Thursday, December 22, 2011

Dream Home (2010)



I just love that so many Asian movies feature women as the killer.  Girl power, bitches.  Dream Home is brought to us from Hong Kong, and features both horror and social commentary.  Cheung, the main character, has had a pretty difficult life.  Raised by poor parents in a tenement-like building with her younger brother.  Cheung's lifelong dream is to own a flat, while she watches buildings of family and friends knocked down to accommodate condos and high rises.

Cheung spends her entire working life saving for her dream home, even eschewing university to continue saving money for her own place.  When her mother dies, she is depressed to realize that she never was able to provide her mother with the home they both dreamed of.  She still has her father though, and while he is ill, she feels this is the perfect opportunity to take care of him.  However, she runs into yet another brick wall.  Her father lied about a prior hospitalization, and their insurance is null and void.  Boy, this girl has the worst luck.

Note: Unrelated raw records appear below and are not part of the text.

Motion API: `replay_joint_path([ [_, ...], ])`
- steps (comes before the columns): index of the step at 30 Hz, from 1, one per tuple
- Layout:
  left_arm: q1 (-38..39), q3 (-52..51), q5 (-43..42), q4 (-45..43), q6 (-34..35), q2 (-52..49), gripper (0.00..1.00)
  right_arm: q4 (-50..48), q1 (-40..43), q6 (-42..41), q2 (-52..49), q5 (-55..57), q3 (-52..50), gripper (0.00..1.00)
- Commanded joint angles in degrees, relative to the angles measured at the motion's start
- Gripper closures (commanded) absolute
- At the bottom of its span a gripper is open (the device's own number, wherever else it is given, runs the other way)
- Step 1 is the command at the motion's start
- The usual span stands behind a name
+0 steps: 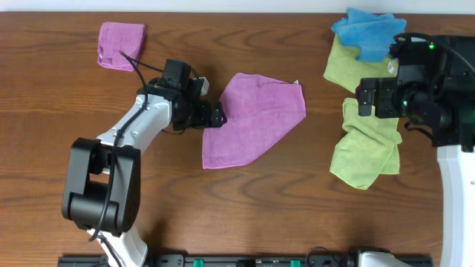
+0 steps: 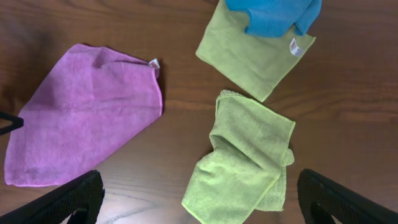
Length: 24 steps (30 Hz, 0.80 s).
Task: Fold the cloth
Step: 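Grasp the pink cloth's left corner with the left gripper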
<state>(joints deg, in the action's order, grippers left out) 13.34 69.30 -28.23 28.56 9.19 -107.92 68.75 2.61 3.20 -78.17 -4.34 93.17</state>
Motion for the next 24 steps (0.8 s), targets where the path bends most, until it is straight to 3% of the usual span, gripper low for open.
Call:
replay_joint_path([
  [1,-0.02,-0.7,-2.71,-1.25,0.76,-0.57,0.03,-0.04,0.46,0.31,-0.11,-0.7,0.46,0.01],
  [21,0.22,-0.74,-15.39,-7.96,6.56,-9.42,0.0,0.04,0.46,0.31,-0.11,-0.7,0.48,0.01],
  [24,0.2,-0.74,-17.94,-11.15,8.94,-9.53,0.24,0.0,0.42,0.33,-0.11,-1.99,0.46,0.01],
])
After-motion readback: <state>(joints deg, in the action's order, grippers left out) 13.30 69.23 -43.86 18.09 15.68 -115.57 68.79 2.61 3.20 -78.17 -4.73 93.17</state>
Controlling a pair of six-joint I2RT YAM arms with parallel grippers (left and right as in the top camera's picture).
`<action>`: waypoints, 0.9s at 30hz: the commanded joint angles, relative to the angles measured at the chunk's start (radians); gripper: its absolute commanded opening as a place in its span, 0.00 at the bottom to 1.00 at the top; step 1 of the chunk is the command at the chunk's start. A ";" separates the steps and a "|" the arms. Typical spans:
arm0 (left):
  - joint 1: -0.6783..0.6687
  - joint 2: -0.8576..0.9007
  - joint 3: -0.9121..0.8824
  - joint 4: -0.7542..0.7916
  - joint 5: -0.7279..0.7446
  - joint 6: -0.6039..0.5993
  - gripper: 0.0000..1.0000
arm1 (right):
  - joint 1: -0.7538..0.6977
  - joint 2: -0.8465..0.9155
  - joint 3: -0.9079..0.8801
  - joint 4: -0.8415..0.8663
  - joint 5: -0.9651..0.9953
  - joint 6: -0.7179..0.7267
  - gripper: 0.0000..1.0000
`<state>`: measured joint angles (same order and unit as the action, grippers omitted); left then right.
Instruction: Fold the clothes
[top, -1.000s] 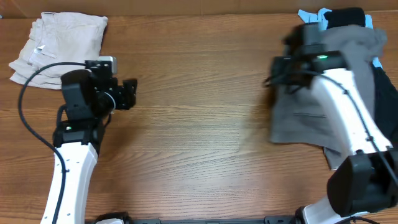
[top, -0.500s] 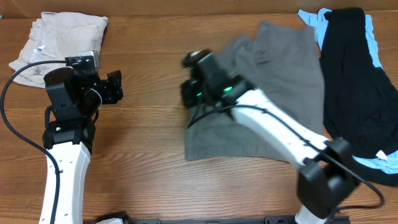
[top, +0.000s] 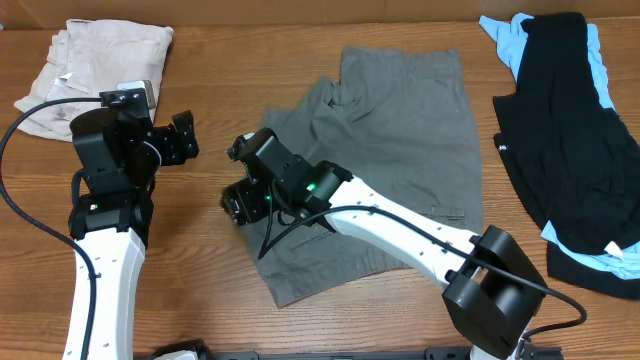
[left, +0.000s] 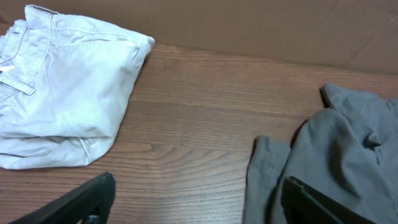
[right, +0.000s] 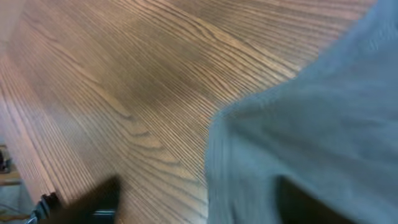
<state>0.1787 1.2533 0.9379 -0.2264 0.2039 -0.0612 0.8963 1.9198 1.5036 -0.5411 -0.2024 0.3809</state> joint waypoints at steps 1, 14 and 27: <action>0.003 0.016 0.028 0.000 -0.003 -0.006 0.89 | -0.077 -0.081 0.024 -0.021 0.000 0.045 1.00; -0.164 0.240 0.028 0.060 0.085 0.084 0.91 | -0.513 -0.119 0.022 -0.180 0.077 0.042 1.00; -0.273 0.565 0.230 0.108 0.058 0.145 0.92 | -0.570 -0.117 -0.025 -0.155 0.082 0.039 1.00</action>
<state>-0.0742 1.7531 1.0290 -0.0582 0.2573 0.0338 0.3267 1.8301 1.5009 -0.7029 -0.1261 0.4183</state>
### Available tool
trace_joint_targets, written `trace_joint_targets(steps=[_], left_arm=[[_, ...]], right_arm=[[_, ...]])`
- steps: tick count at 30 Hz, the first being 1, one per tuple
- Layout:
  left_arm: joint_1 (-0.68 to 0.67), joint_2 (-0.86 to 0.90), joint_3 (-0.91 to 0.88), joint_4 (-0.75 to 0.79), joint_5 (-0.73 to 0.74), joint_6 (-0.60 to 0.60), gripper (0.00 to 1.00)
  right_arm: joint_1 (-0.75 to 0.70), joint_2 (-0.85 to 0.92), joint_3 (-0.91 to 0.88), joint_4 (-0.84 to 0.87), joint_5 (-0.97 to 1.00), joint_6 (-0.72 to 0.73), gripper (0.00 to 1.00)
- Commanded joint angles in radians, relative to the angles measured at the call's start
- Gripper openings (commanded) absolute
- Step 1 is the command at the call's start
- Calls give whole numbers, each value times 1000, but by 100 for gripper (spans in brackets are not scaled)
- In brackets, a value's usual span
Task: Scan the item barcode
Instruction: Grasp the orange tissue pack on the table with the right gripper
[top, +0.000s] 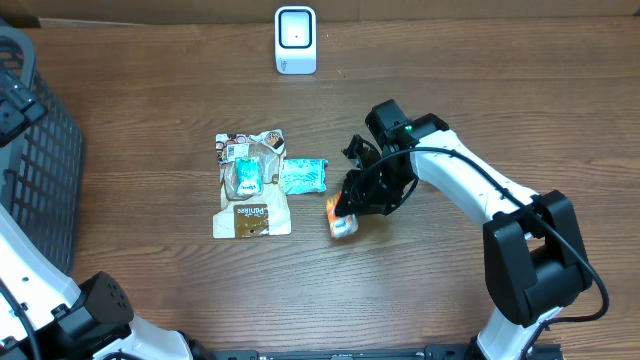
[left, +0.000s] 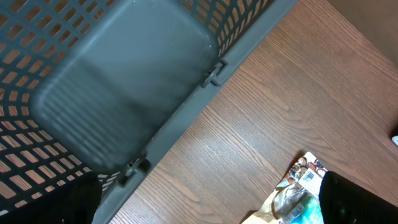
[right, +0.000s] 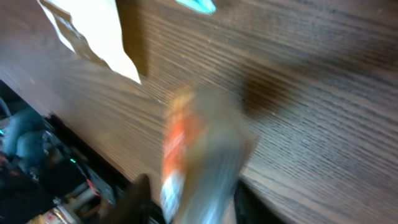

She uses her own money for her father's surgery, and presses on to save for the flat.  Finally, she finds one that's perfect, albeit right at the top of her budget.  She goes for it, only for the sellers to pull out at the last minute, believing they can get more money.  Oh, really, thinks Cheung.  They can't get more money if the building is attacked by a mass murderer, now can they?

While maintaining an interesting affair with a married man, Cheung creatively kills several people that live in the building.  She has absolutely no remorse -- suffocating a pregnant woman, disemboweling a party boy, and driving a fucking stake through a drunk girl's face.  The death scenes are seriously awesome and to be commended.

I loved Cheung as the killer in this movie, although you'll never feel any sympathy for her vindictive ass.  She was sort of reminiscent of Bloody Reunion both in motivation and the sheer brutality of her killings.  Dream House was bad fucking ass, and it's available instant on Netflix.  Check it out.